Two groundbreaking papers examining genetic diversity in Varanus niloticus have turned the taxonomy of the group on its head and raised important questions about the conservation status of some populations (Dowell et all 2015a, b). In contrast to many other molecular works that aim to investigate phylogeny of Varanus lizards, these studies rely on large samples that include both old museum material (59) and recently collected (66) specimens, and used microsatellite loci, mitochondrial and nuclear markers in analyses. This thorough approach allows researchers to measure diversity both within and between populations and to find evidence of past and present population declines.

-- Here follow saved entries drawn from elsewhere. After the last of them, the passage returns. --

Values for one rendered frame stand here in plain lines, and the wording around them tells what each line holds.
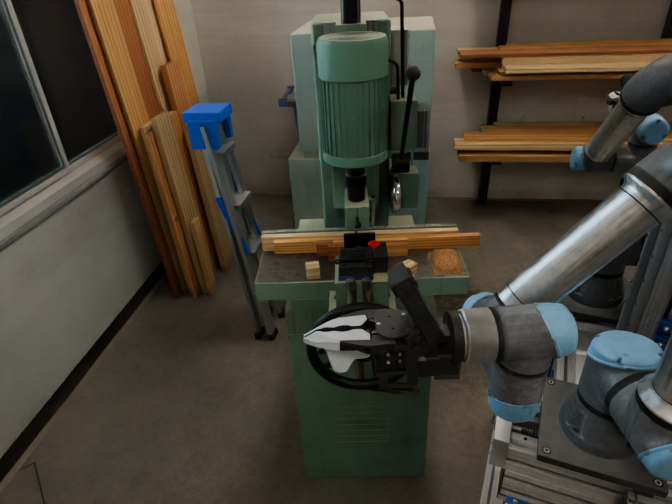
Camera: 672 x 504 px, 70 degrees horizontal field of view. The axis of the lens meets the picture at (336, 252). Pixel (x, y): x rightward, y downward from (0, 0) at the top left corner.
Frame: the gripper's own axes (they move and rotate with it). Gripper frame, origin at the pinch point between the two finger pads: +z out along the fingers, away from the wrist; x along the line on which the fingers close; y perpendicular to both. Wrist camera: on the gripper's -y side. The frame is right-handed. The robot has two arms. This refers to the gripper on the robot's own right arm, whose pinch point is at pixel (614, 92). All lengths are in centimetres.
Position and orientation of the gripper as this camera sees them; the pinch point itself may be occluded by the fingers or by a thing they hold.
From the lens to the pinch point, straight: 193.3
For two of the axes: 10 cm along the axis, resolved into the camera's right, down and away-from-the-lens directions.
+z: 1.5, -5.2, 8.4
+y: 1.8, 8.5, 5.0
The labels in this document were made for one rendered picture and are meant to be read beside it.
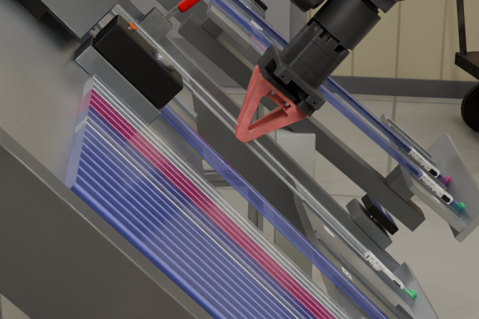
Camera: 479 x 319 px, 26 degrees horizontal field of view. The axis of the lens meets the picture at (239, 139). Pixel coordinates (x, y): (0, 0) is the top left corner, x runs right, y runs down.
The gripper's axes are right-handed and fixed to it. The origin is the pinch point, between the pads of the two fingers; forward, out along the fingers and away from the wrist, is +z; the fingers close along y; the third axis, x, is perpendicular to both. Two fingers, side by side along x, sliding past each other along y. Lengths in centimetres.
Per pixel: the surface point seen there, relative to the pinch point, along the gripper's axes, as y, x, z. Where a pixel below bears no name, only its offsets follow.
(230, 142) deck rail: -8.0, 1.9, 3.5
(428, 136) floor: -279, 135, 7
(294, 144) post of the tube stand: -37.4, 17.6, 3.8
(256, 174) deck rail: -8.0, 7.0, 4.6
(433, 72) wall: -336, 141, -12
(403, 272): -6.0, 29.3, 2.1
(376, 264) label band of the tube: 0.6, 22.7, 2.1
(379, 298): 12.1, 20.1, 2.4
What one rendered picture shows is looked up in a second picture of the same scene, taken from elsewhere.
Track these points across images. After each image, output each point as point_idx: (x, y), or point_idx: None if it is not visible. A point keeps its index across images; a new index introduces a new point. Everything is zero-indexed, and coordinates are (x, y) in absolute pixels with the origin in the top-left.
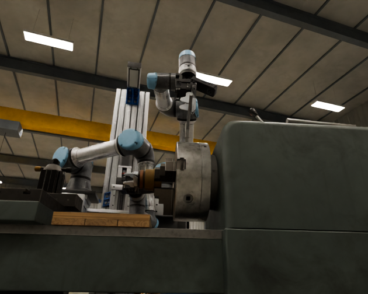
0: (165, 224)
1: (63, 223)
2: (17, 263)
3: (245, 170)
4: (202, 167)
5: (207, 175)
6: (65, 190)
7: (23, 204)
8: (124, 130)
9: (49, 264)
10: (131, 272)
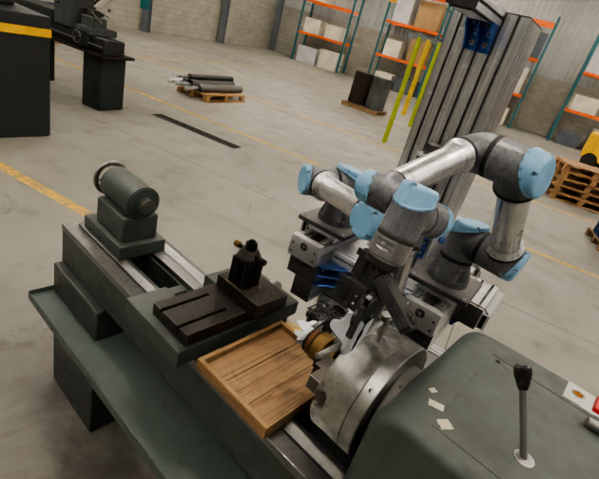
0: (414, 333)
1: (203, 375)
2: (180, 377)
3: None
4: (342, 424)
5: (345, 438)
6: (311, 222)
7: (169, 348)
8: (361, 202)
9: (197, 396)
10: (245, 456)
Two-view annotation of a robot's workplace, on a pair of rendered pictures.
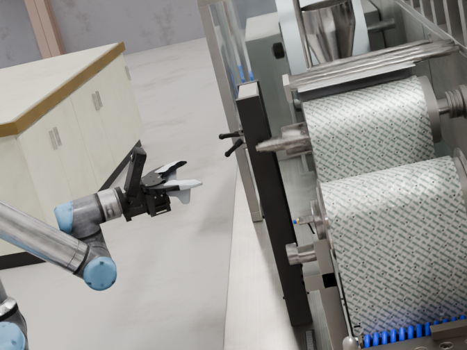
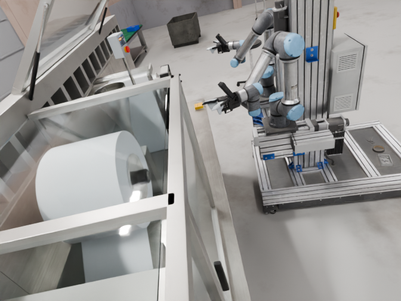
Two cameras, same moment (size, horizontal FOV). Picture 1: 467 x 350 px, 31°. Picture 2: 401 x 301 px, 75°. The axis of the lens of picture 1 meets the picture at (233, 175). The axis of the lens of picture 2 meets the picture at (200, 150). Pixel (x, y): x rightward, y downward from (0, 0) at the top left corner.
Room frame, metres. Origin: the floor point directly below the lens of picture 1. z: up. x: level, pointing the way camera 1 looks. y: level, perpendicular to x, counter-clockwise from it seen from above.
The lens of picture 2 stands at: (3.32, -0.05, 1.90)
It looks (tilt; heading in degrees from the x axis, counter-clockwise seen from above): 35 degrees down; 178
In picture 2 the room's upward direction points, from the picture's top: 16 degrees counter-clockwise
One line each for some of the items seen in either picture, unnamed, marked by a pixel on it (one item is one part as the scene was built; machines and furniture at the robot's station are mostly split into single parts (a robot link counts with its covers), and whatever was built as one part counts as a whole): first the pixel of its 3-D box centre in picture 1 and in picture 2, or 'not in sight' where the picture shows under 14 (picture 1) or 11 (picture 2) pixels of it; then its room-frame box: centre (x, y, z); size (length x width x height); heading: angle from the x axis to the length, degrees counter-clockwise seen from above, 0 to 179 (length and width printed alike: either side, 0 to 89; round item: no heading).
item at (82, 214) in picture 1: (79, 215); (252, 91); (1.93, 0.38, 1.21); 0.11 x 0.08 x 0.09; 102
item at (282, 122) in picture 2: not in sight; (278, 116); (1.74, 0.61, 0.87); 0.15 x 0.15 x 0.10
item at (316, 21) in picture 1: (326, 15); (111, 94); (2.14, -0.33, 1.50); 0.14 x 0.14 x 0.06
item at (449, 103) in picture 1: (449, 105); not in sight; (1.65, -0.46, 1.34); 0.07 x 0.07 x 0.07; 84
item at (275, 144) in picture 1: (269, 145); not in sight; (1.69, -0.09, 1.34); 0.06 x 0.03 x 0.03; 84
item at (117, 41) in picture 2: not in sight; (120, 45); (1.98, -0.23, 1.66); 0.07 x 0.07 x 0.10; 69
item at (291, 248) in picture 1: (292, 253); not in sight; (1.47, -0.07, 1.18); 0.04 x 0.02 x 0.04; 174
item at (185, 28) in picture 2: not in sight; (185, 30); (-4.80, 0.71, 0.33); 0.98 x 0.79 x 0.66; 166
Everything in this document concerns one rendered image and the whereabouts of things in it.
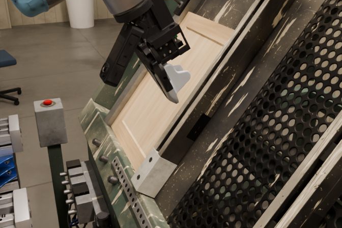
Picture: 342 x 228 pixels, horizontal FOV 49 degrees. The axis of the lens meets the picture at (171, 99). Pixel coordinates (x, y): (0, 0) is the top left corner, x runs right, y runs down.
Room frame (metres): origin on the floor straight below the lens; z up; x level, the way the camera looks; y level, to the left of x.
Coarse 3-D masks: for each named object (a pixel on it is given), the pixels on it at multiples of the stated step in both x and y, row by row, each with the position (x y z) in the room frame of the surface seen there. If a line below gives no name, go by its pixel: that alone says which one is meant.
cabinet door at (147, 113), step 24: (192, 24) 1.41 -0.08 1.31; (216, 24) 1.28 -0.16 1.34; (192, 48) 1.30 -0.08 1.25; (216, 48) 1.18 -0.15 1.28; (192, 72) 1.20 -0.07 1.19; (144, 96) 1.34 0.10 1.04; (120, 120) 1.35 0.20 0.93; (144, 120) 1.22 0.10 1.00; (168, 120) 1.11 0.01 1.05; (144, 144) 1.12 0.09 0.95
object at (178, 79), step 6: (168, 66) 0.65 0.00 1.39; (168, 72) 0.65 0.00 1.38; (174, 72) 0.65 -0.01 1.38; (180, 72) 0.66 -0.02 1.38; (186, 72) 0.66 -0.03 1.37; (156, 78) 0.66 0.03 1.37; (174, 78) 0.65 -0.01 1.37; (180, 78) 0.66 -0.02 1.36; (186, 78) 0.66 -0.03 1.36; (174, 84) 0.65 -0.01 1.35; (180, 84) 0.66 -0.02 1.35; (174, 90) 0.64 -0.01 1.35; (168, 96) 0.65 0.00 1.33; (174, 96) 0.65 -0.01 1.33; (174, 102) 0.67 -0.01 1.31
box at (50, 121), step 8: (56, 104) 1.51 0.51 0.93; (40, 112) 1.45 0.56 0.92; (48, 112) 1.46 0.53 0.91; (56, 112) 1.47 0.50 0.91; (40, 120) 1.45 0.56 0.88; (48, 120) 1.46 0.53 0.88; (56, 120) 1.47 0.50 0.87; (64, 120) 1.48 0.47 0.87; (40, 128) 1.45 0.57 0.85; (48, 128) 1.46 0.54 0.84; (56, 128) 1.47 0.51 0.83; (64, 128) 1.48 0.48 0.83; (40, 136) 1.44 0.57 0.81; (48, 136) 1.46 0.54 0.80; (56, 136) 1.47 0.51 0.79; (64, 136) 1.48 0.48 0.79; (40, 144) 1.44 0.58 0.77; (48, 144) 1.45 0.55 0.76; (56, 144) 1.47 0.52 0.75
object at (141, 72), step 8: (192, 0) 1.51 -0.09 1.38; (200, 0) 1.52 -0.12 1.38; (192, 8) 1.51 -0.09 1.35; (176, 16) 1.51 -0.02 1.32; (184, 16) 1.50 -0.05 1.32; (136, 72) 1.46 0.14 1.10; (144, 72) 1.43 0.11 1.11; (136, 80) 1.42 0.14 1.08; (128, 88) 1.43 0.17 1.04; (120, 96) 1.44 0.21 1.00; (128, 96) 1.41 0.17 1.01; (120, 104) 1.40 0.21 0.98; (112, 112) 1.40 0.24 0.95; (112, 120) 1.38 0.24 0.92
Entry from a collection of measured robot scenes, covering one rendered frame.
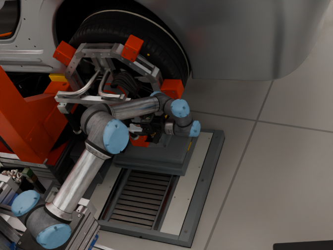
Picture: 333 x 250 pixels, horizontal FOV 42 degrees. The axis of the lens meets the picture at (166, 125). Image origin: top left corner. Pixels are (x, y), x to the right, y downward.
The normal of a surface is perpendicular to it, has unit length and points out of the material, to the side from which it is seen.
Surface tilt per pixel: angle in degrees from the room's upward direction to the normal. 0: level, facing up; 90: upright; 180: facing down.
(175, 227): 0
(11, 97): 90
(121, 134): 87
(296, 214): 0
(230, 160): 0
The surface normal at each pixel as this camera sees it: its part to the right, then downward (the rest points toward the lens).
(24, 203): -0.34, -0.70
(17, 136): -0.32, 0.75
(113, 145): 0.74, 0.30
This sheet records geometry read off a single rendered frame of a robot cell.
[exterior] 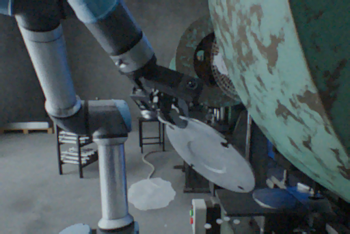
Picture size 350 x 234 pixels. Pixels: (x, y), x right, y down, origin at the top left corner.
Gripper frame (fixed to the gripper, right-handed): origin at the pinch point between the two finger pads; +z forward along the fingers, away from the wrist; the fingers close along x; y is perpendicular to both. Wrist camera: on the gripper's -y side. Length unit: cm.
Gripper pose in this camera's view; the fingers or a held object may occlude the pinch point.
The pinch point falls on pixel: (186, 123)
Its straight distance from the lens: 54.4
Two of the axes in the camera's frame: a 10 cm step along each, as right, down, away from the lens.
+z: 4.2, 6.0, 6.9
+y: -8.1, -1.1, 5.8
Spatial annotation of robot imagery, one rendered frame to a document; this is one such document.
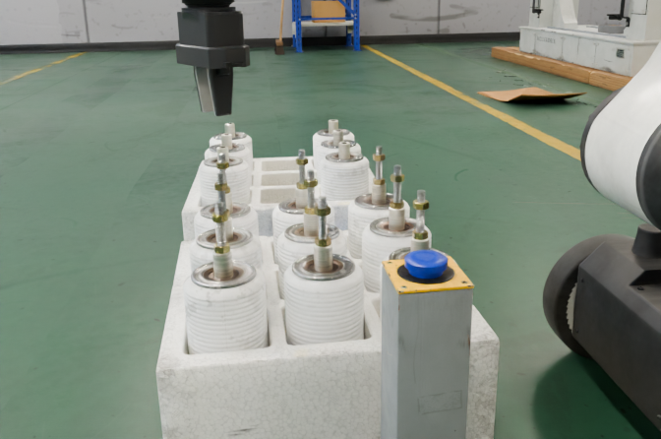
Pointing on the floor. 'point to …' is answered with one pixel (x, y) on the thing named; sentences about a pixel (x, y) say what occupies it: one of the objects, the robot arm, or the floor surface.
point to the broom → (281, 10)
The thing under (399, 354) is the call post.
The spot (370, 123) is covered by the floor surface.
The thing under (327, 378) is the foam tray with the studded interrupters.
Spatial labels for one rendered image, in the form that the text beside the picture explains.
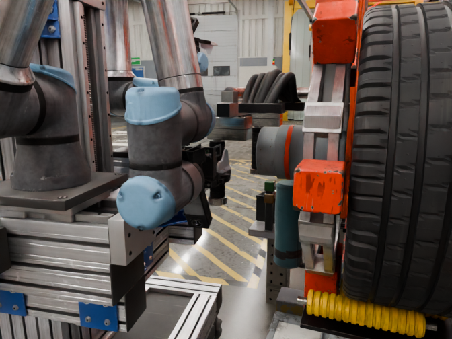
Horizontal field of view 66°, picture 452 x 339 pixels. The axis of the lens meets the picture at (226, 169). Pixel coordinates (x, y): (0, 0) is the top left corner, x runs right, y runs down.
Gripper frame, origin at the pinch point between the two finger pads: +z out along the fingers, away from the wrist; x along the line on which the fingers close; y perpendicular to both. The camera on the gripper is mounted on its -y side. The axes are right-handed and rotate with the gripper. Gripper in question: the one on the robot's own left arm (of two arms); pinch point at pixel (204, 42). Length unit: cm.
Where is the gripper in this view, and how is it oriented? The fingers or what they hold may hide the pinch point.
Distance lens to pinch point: 176.9
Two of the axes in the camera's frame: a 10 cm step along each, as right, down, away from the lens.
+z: 4.6, -1.9, 8.7
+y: -1.2, 9.6, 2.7
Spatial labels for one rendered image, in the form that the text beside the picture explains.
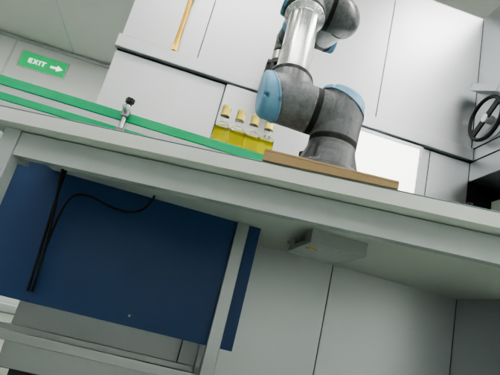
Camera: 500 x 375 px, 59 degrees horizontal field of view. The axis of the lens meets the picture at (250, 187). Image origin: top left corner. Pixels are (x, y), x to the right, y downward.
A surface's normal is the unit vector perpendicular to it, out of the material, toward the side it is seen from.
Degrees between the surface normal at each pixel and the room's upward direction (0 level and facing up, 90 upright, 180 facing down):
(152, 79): 90
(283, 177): 90
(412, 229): 90
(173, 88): 90
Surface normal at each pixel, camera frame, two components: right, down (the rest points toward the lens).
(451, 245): -0.03, -0.30
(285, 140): 0.20, -0.25
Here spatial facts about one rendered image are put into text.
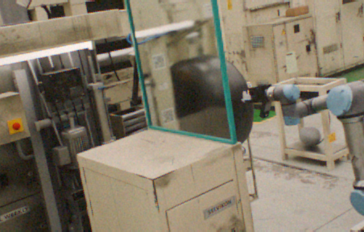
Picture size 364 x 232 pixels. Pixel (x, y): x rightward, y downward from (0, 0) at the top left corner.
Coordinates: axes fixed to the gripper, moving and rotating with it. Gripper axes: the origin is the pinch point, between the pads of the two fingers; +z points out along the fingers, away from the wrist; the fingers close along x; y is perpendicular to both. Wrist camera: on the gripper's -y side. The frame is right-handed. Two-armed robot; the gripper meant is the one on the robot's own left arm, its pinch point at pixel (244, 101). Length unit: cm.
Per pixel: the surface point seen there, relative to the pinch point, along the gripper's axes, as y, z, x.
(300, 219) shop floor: -115, 73, -96
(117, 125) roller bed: -1, 67, 41
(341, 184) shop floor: -113, 88, -168
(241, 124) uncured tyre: -12.3, 4.0, 1.7
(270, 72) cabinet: -29, 307, -339
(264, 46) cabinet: 9, 307, -339
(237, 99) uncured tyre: 1.5, 1.8, 2.5
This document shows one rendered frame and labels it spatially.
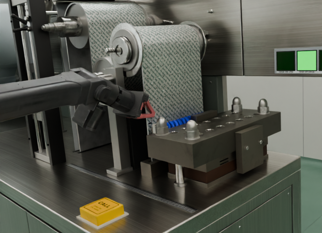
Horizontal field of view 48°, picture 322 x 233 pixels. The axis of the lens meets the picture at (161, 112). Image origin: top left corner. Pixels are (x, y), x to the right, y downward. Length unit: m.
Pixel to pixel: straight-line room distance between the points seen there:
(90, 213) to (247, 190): 0.38
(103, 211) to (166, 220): 0.13
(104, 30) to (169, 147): 0.48
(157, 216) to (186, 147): 0.17
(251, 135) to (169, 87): 0.26
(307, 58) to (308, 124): 2.70
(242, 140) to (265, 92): 2.93
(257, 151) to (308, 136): 2.75
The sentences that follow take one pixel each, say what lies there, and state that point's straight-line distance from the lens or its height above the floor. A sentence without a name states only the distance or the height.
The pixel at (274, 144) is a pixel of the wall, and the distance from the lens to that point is 3.95.
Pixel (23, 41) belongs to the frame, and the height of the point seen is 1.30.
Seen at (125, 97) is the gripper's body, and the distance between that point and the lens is 0.91.
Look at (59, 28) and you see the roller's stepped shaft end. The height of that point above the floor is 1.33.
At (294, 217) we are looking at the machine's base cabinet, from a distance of 1.20.
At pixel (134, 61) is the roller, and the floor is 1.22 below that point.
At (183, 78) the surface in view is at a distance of 1.09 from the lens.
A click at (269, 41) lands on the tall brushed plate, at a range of 1.11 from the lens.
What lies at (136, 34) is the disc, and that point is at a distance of 0.98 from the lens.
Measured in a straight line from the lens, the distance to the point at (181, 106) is 1.09.
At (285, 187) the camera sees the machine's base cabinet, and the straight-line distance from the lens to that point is 1.11.
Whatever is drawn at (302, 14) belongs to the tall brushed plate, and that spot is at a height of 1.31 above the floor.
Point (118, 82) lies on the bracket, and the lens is 1.02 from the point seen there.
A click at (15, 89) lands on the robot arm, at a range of 0.68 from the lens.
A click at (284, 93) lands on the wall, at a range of 3.78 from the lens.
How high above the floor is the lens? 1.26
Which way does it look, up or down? 11 degrees down
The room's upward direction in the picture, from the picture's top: 5 degrees counter-clockwise
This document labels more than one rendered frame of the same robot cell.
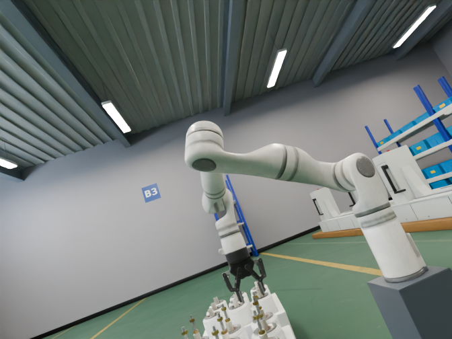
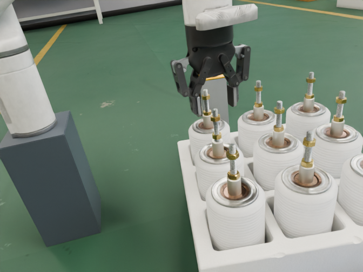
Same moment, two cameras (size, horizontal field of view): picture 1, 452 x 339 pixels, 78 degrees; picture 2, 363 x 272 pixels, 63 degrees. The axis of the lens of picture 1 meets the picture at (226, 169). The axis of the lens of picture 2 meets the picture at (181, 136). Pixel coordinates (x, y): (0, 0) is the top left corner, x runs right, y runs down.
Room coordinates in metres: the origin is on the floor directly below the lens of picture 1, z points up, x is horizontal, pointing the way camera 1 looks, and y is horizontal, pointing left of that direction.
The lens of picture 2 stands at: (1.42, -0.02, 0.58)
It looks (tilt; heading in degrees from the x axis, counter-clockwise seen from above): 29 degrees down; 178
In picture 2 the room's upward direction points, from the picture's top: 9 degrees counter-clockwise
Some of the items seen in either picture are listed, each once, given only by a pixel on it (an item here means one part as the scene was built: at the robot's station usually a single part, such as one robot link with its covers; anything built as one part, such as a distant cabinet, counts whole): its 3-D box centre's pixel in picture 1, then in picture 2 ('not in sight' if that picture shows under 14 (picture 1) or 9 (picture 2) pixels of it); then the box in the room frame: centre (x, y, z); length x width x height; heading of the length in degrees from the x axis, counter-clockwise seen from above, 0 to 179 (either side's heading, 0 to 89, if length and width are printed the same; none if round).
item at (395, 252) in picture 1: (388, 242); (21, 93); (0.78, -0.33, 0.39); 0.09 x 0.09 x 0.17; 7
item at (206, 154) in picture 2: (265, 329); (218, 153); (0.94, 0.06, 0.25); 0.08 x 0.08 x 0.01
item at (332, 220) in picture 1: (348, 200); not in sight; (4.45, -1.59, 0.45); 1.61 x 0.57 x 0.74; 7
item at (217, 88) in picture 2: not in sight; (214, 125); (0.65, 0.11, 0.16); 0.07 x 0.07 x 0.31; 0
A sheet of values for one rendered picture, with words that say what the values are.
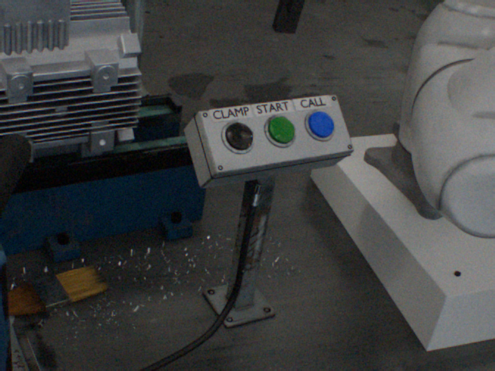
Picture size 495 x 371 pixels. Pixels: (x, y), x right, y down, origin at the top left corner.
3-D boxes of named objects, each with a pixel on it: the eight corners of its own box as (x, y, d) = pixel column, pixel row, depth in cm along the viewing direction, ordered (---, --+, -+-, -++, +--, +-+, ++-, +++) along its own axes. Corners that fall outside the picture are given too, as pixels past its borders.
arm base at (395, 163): (443, 131, 131) (449, 100, 128) (528, 201, 114) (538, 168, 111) (347, 143, 124) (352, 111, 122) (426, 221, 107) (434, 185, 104)
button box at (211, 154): (199, 190, 85) (216, 174, 80) (182, 128, 87) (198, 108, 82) (334, 166, 93) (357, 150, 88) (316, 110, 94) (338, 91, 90)
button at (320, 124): (308, 143, 87) (315, 137, 86) (300, 118, 88) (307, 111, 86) (331, 140, 89) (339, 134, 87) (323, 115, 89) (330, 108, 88)
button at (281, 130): (267, 149, 85) (275, 143, 84) (259, 124, 86) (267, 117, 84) (292, 146, 87) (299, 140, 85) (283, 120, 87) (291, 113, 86)
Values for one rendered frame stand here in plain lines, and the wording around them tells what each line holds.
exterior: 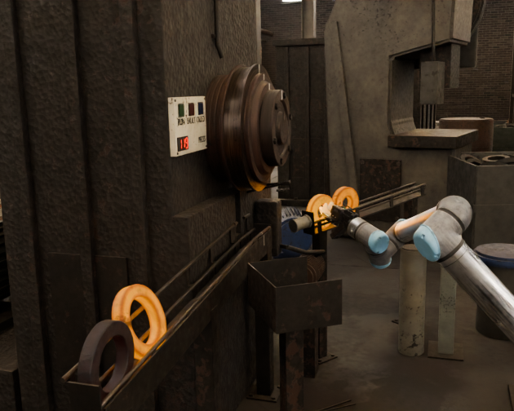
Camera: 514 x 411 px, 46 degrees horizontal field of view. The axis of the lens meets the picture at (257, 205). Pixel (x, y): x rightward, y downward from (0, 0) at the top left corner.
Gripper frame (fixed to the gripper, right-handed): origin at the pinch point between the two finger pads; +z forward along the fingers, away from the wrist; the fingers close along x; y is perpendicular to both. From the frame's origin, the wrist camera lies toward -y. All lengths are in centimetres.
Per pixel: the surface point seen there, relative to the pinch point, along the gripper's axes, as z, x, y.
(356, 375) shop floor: -45, 2, -61
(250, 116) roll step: -12, 61, 52
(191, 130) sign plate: -11, 83, 48
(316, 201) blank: 0.2, 4.1, 5.1
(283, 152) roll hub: -10, 39, 36
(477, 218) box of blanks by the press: 11, -162, -37
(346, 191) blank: 0.9, -14.7, 7.1

Firstly, "Varanus ornatus" is not a valid species, it is a phenotypic morph of at least two species associated with closed canopy forest. Secondly, what was previously considered "Varanus niloticus" includes three very distinct populations. A West African group (Varanus stellatus DAUDIN 1802) split from a common ancestor towards the end of the Miocene (estimated at 7.7. million years ago) when cooler, drier climates caused grasslands to shrink the vast African forest to to isolated pockets. Around 4.7 million years ago, when forests were expanding and reconnecting, Varanus niloticus spilt into northern and southern forms. More recently a costal form split from the southern race of V. niloticus around 3.2 million years ago, V. stellatus split into two races around 1.7 million years ago and the northern race split around 500,000 years ago. The splits have parallels recorded in genetic analysis of  dwarf crocodiles and chimpanzees and follow historical changes in African forests and river systems.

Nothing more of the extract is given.